▶ **Activity**
Scan the lines below for "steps"; report the number of lines that contain it, and only that.

▶ **Extracted entries**
★ ★ ★ ★ ★
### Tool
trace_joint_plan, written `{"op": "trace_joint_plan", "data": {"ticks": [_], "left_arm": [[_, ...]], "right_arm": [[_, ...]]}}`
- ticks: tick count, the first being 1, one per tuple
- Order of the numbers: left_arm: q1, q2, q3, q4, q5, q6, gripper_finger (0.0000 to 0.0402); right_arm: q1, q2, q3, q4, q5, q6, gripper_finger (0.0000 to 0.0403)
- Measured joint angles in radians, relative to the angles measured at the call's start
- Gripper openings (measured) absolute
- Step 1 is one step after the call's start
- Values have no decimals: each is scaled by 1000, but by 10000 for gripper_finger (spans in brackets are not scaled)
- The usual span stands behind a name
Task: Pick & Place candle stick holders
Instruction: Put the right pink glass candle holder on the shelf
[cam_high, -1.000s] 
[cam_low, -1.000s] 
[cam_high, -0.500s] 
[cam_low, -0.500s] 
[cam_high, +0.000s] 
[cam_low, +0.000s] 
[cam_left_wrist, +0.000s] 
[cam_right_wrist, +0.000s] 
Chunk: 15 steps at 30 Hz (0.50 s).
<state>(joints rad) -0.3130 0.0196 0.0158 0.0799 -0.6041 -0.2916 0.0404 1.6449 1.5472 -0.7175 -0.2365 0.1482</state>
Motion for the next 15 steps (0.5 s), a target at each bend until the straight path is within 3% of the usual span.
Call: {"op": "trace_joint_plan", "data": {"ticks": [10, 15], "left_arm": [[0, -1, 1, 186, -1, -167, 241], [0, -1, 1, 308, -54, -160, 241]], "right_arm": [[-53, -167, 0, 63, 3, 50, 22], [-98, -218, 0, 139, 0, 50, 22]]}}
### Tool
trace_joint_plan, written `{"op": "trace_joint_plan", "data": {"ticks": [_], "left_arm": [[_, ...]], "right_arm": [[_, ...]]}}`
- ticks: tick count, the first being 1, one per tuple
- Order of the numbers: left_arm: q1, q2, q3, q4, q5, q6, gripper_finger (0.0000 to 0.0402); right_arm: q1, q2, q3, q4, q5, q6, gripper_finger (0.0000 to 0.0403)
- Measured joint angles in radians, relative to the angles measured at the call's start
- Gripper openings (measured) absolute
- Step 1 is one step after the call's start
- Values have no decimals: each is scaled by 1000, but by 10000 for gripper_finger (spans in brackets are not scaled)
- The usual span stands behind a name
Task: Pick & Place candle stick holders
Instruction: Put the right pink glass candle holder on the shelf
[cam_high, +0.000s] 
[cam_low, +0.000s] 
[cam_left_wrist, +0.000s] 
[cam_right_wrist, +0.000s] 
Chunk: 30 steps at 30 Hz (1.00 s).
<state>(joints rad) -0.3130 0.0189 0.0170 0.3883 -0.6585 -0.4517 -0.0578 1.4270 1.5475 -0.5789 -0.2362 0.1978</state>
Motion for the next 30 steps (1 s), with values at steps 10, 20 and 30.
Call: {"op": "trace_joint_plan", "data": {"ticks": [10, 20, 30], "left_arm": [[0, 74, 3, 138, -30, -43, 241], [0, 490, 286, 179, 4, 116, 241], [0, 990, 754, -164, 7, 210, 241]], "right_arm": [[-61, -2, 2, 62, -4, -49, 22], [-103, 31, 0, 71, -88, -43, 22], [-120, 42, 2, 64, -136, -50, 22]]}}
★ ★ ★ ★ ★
▶ **Answer section**
4